As the answer, give every line of the records that includes the word "left".
Extracted records below:
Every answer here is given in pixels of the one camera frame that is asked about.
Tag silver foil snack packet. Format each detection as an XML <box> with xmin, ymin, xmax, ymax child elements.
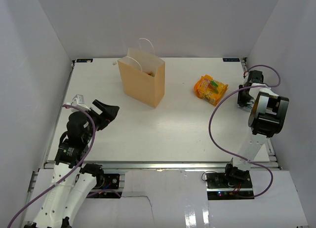
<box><xmin>238</xmin><ymin>103</ymin><xmax>253</xmax><ymax>112</ymax></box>

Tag blue label corner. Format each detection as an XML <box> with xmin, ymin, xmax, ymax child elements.
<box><xmin>223</xmin><ymin>58</ymin><xmax>240</xmax><ymax>62</ymax></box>
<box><xmin>76</xmin><ymin>58</ymin><xmax>93</xmax><ymax>63</ymax></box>

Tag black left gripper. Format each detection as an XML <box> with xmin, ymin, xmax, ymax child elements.
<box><xmin>84</xmin><ymin>99</ymin><xmax>119</xmax><ymax>142</ymax></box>

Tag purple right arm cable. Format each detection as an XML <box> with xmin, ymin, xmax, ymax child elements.
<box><xmin>208</xmin><ymin>65</ymin><xmax>282</xmax><ymax>198</ymax></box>

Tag orange yellow candy bag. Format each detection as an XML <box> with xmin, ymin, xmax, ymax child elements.
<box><xmin>194</xmin><ymin>75</ymin><xmax>229</xmax><ymax>106</ymax></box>

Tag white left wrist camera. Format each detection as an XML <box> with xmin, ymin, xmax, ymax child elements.
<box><xmin>65</xmin><ymin>94</ymin><xmax>90</xmax><ymax>112</ymax></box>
End of Extracted records.
**Exercise result**
Tag black left gripper. Format each detection as an XML <box> with xmin, ymin, xmax, ymax child elements.
Tag white left wrist camera. Format each detection as an XML <box> with xmin, ymin, xmax, ymax child elements.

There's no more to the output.